Please help with Recursive CTE to get reversed people hierarchy

  • I have never used CTE's before and I can't figure out how to make this work for my need.

    Say I have an employee table with columns EmpName, EmpID and BossID. Each BossID is the EmpID of another record. The table looks like

    Paul, 1, 0 (0 means he has no manager)

    John, 2, 1

    Mary, 3, 2

    Mark, 4, 2

    Mike, 5, 4

    Peter, 6, 0

    Rick, 7, 6

    Mike's manager is Mark and Mark's manager is John.

    Mary's manager is also John and she manages nobody.

    John's manager is Paul who has no manager.

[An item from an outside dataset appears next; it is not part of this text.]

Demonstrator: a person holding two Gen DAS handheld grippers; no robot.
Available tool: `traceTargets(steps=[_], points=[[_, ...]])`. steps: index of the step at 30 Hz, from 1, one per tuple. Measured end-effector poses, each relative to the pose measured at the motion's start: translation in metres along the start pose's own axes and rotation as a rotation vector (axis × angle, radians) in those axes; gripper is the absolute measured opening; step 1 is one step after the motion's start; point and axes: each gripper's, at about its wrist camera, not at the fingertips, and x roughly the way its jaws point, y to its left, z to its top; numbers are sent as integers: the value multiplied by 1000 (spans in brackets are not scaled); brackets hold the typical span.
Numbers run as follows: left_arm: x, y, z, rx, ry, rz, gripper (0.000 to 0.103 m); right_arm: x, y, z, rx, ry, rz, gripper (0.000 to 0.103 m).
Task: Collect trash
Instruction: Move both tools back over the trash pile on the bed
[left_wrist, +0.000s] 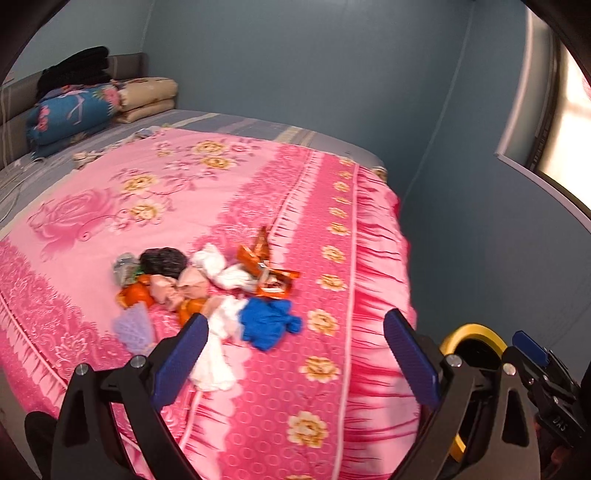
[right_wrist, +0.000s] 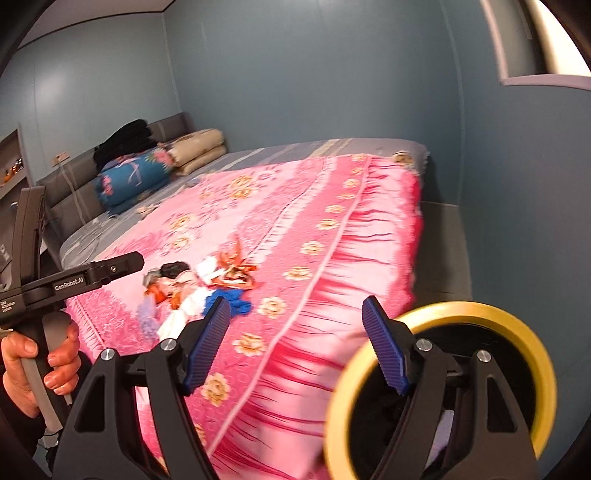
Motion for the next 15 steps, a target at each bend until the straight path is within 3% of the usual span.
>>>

    Now I need a list of all employees with all their managers. My ouput, sorted by EmpID and BossID should be.

    Paul, <nothing>

    John, Paul

    Mary, Paul

    Mary, John

    Mark, Paul

    Mark, John

    Mike, Paul

    Mike, John

    Mike, Mark

    Peter, <nothing>

    Rick, Peter

    I find lots of recursive CTE example showing a hierarchy going from top to bottom, showing all people under employee X, but I can't find or figure out how to go from bottom to top.

    I would really appreciate some help with this, there's 1500 employees and in my table and I need to list all of them with all their managers. I don't want to end up doing this with loops and cursors.

  • This is called an ancestry tree. I have an example of such a query on my blog. You can check it at the following link, just look at the ancestry section.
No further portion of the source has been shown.